■ WORK ORDER ■
Give all of the data below again exactly, and drop the images.

╔══

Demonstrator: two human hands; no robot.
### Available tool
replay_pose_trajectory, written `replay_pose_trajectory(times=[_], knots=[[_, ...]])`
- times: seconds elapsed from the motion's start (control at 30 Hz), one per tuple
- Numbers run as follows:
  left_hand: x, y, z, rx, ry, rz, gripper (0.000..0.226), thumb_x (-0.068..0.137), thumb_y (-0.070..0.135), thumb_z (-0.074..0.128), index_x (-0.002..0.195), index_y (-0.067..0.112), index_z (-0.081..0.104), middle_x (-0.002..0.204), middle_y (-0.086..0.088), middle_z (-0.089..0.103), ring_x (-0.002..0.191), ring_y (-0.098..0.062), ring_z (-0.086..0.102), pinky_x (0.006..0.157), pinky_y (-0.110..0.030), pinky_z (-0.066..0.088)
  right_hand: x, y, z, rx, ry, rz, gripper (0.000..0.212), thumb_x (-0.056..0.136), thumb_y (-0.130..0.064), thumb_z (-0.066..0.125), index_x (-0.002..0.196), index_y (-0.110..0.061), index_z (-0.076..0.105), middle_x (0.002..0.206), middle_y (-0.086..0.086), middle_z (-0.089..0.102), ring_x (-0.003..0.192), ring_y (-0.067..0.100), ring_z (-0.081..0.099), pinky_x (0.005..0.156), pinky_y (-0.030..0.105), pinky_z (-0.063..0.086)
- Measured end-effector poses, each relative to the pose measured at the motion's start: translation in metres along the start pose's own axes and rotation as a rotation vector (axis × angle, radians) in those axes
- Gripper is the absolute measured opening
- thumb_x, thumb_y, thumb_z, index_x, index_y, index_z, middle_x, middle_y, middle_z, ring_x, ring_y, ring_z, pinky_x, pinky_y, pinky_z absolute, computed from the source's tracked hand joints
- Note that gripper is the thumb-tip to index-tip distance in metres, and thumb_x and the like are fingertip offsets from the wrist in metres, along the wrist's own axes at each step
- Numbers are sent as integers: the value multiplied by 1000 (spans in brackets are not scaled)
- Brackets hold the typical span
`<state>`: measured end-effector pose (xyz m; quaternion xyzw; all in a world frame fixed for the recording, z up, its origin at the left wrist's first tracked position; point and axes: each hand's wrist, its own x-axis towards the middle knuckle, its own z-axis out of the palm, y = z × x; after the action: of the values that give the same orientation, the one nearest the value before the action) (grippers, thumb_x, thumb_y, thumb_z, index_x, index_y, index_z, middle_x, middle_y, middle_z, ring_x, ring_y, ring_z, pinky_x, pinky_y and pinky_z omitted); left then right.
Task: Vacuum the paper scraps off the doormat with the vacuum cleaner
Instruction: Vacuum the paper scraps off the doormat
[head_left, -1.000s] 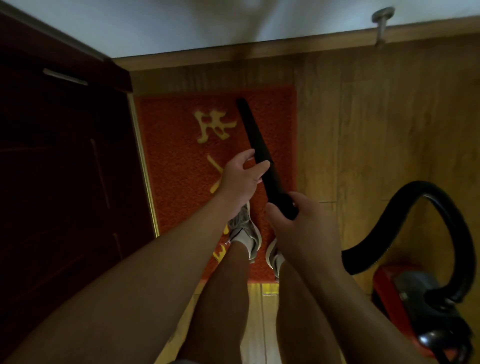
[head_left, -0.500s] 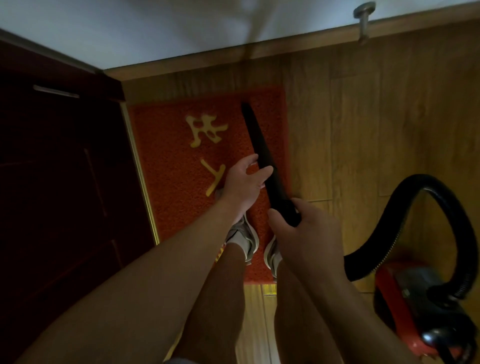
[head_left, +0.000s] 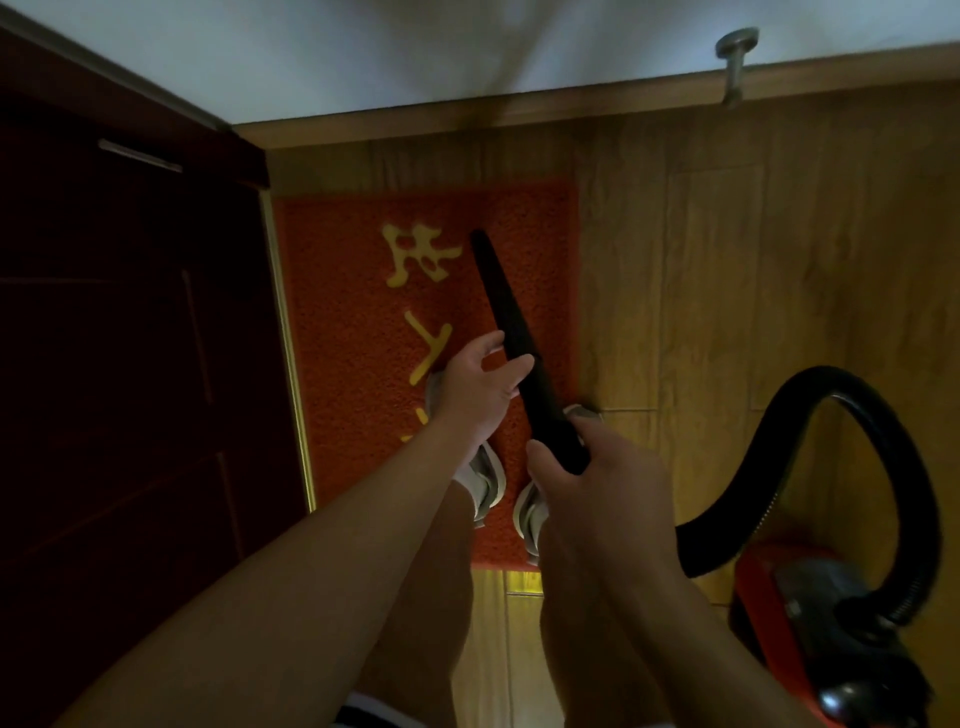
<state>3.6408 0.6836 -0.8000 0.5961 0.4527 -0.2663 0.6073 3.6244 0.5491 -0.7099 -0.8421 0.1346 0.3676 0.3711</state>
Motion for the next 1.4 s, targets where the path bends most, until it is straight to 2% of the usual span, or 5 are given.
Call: replay_pose_trajectory(times=[0.27, 0.47, 0.73, 0.93, 1.4], knots=[[-20, -40, 8, -68, 35, -36, 50, 99, 19, 65, 146, 10, 50, 139, -7, 59, 117, -20, 66, 103, -39, 54, -21, 27, 1, -101, -75, -41, 28, 91, -44, 60, 101, -18, 64, 63, 1, 64, 50, 18, 60, 48, 46, 54], [-39, -78, 13, -62, -7, -61, 51, 102, 15, 60, 151, 11, 44, 142, -6, 56, 122, -21, 62, 81, -20, 56, -52, 57, 17, -121, -58, 5, 36, 84, -54, 50, 96, -24, 65, 62, -3, 63, 52, 15, 60, 51, 46, 54], [-60, -140, -4, -87, -6, -26, 51, 102, 16, 60, 151, 11, 44, 130, 4, 56, 119, -19, 60, 92, -30, 52, -94, 89, 59, -152, -45, -30, 16, 90, -45, 60, 93, -29, 63, 63, -3, 61, 51, 14, 58, 49, 40, 52], [-83, -203, -28, -71, -1, 15, 52, 102, 20, 61, 151, 13, 45, 142, -9, 56, 122, -24, 63, 104, -42, 55, -133, 120, 99, -229, -51, -74, 18, 90, -46, 58, 85, -28, 60, 60, -4, 57, 49, 13, 53, 43, 27, 38], [-135, -314, -67, -149, 82, 5, 48, 103, 20, 60, 148, 10, 48, 136, -9, 59, 118, -25, 64, 99, -42, 57, -201, 176, 158, -328, -140, -199, 24, 92, -41, 59, 75, -26, 54, 58, -3, 52, 45, 12, 45, 43, 23, 28]])
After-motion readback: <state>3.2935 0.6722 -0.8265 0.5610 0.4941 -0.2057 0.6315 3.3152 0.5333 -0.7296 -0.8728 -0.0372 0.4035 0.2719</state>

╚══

■ EXERCISE RESULT ■
Demonstrator: two human hands; no robot.
### Available tool
replay_pose_trajectory, written `replay_pose_trajectory(times=[_], knots=[[_, ...]])`
- times: seconds elapsed from the motion's start (control at 30 Hz), one per tuple
- Numbers run as follows:
  left_hand: x, y, z, rx, ry, rz, gripper (0.000..0.226), thumb_x (-0.068..0.137), thumb_y (-0.070..0.135), thumb_z (-0.074..0.128), index_x (-0.002..0.195), index_y (-0.067..0.112), index_z (-0.081..0.104), middle_x (-0.002..0.204), middle_y (-0.086..0.088), middle_z (-0.089..0.103), ring_x (-0.002..0.191), ring_y (-0.098..0.062), ring_z (-0.086..0.102), pinky_x (0.006..0.157), pinky_y (-0.110..0.030), pinky_z (-0.066..0.088)
  right_hand: x, y, z, rx, ry, rz, gripper (0.000..0.212), thumb_x (-0.056..0.136), thumb_y (-0.130..0.064), thumb_z (-0.066..0.125), index_x (-0.002..0.196), index_y (-0.110..0.061), index_z (-0.076..0.105), middle_x (0.002..0.206), middle_y (-0.086..0.086), middle_z (-0.089..0.102), ring_x (-0.003..0.192), ring_y (-0.067..0.100), ring_z (-0.081..0.099), pinky_x (0.005..0.156), pinky_y (-0.030..0.105), pinky_z (-0.063..0.086)
- Measured end-effector poses, each relative to the pose measured at the motion's start: translation in metres along the start pose's own axes and rotation as a rotation vector (axis × angle, radians) in those axes
- Gripper is the absolute measured opening
- thumb_x, thumb_y, thumb_z, index_x, index_y, index_z, middle_x, middle_y, middle_z, ring_x, ring_y, ring_z, pinky_x, pinky_y, pinky_z absolute, computed from the source's tracked hand joints
- Note that gripper is the thumb-tip to index-tip distance in metres, and thumb_x and the like are fingertip offsets from the wrist in metres, along the wrist's own axes at each step
- Numbers are sent as integers: the value multiplied by 1000 (spans in brackets are not scaled)
- Brackets hold the typical span
`<state>`: measured end-effector pose (xyz m; quaternion xyzw; all in a world frame fixed for the recording, z up, its origin at the left wrist's first tracked position; point and axes: each hand's wrist, its own x-axis towards the middle knuckle, its own z-axis out of the palm, y = z × x; after the action: of the values that give the same orientation, the one nearest the value before the action) (grippers, thumb_x, thumb_y, thumb_z, index_x, index_y, index_z, middle_x, middle_y, middle_z, ring_x, ring_y, ring_z, pinky_x, pinky_y and pinky_z omitted); left then right.
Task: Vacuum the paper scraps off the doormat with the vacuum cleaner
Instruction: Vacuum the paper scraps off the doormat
[head_left, -1.000s] 
[head_left, -0.500s] 
[head_left, +0.000s] 
<state>3.6408 0.6836 -0.8000 0.5961 0.4527 -0.2663 0.6073 3.6244 0.5491 -0.7099 -0.8421 0.1346 0.3676 0.3711</state>
Motion for the next 1.4 s, targets where the path bends most, until it is straight to 2% of the usual span, or 5 are given.
Call: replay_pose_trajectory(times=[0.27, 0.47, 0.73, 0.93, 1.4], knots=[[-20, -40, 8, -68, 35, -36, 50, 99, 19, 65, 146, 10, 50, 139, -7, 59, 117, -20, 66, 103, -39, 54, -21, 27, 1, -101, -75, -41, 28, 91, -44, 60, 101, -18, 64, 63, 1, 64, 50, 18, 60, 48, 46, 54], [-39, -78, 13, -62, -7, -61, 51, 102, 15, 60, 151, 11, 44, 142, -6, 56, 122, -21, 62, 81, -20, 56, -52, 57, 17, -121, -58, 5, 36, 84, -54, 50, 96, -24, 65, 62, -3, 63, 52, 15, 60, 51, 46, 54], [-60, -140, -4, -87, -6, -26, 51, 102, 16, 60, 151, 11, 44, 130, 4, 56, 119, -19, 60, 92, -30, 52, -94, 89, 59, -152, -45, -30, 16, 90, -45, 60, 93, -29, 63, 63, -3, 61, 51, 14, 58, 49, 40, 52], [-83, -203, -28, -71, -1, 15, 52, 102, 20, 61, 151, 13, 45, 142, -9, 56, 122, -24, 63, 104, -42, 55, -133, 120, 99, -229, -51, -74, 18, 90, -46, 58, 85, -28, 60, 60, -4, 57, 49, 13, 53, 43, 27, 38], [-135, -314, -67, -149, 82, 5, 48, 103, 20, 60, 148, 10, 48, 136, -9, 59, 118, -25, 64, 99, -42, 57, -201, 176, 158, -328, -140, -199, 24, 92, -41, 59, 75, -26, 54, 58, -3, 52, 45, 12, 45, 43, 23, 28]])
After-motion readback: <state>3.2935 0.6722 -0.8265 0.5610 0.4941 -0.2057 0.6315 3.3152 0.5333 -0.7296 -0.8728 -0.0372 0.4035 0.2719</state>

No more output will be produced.